De la Torre and co-author Manuel A. Garcia used a similar approach in their research. They asked 137 adults to take the cognitive reflection test, fill out a perception and attention questionnaire and look at aerial photographs and determine whether they featured artificial structures, like roads and buildings, or natural elements, like mountains and rivers. In one photo, De la Torre and Garcia inserted an image of a person in a gorilla suit to see if participants noticed.
Only 45 out of the total 137 participants noticed the gorilla in the aerial photograph.
"Before doing the test to see the inattentional blindness, we assessed the participants with a series of questions to determine their cognitive style--whether they were more intuitive or rational," De la Torre explained that this had interesting bearings on the study results, "It turned out that the intuitive individuals identified the gorilla in our photo more often than those more rational and methodical subjects."
De la Torre and Garcia believe that their findings and those of the Invisible Gorilla experiment point to the possibility that life beyond Earth could very well exist in a way that humans are not oriented to perceive or understand.
The team specifically avoided using the term "extraterrestrial" in writing about their findings to be able to consider other possibilities that do not fall "strictly within the extraterrestrial scope." Instead, they refer to life beyond Earth as "non terrestrial."
"When we think of other intelligent beings, we tend to see them from our perceptive and conscience sieve; however, we are limited by our sui generis vision of the world, and it's hard for us to admit it," says De la Torre. "What we are trying to do with this differentiation is to contemplate other possibilities--for example, beings of dimensions that our minds cannot grasp; or intelligences based on dark matter or energy, which make up almost 95 percent of the universe and which we are only beginning to glimpse.
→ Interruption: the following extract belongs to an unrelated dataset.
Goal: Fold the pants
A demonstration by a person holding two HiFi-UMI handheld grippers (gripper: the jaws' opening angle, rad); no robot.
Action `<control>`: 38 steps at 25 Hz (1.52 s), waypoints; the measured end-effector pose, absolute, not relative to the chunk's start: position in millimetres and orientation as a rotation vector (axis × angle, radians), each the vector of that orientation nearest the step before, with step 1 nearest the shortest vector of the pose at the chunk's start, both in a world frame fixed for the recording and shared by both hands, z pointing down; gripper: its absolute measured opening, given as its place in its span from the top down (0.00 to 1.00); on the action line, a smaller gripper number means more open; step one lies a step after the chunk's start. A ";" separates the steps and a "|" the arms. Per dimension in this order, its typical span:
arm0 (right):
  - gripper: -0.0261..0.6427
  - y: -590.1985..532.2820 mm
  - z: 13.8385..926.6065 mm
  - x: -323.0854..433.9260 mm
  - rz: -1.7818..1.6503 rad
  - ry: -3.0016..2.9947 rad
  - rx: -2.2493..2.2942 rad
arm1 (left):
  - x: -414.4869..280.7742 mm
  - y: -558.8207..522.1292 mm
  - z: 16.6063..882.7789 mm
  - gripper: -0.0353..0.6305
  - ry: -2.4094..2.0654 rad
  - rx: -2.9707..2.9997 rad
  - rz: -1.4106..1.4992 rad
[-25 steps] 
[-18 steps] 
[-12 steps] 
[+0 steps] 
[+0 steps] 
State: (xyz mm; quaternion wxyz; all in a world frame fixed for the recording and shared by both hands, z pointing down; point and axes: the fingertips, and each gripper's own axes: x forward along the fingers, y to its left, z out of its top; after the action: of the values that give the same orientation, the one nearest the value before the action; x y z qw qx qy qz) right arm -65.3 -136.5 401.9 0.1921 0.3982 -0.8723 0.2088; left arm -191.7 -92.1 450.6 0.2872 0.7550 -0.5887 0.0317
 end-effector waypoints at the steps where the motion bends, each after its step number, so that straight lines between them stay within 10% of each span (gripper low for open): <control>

There is even the possibility that other universes exist, as the texts of Stephen Hawking and other scientists indicate."
De la Torre and Garcia suggest that focusing too distinctly on certain search and discovery methods, like SETI's search for radio signals, is limiting our ability to discover the "cosmic gorilla" that is non terrestrial life. Expanding search methods to include aspects of evolving modern physics may bring us closer to the truth.
"It is reasonably (sp) to think that advanced civilizations ETI (extraterrestrial intelligence) or more precisely non terrestrial intelligence (NTI) will either have mastered dark matter or possibly be composed of it. A multiverse of a somewhat different kind has been envisaged within string theory and its higher dimensional extension, M-theory. These theories require the presence of 10 and 11 spacetime dimensions, respectively," the researchers argue.
Solely searching for civilizations populating other planets or solar systems may limit our ability to conceive of and potentially locate inter-dimensional capable civilizations, the research team suggests.
"We can be sure that our understanding of the cosmos depends on our brain nature, physiology, and finally our mind and consciousness...If we decide to look for signals of ETI or more precisely NTI, we have to analyze different factors regarding not only the technology to be used and the types of messages or signs themselves; however, most importantly, the human and nonhuman psychobiological participating variables," the research paper concludes.
In other words, De la Torre and Garcia think we need to first check our egos and account for the limitations of human biology and psychology before we can expect to comprehend advanced extraterrestrial or non-terrestrial life.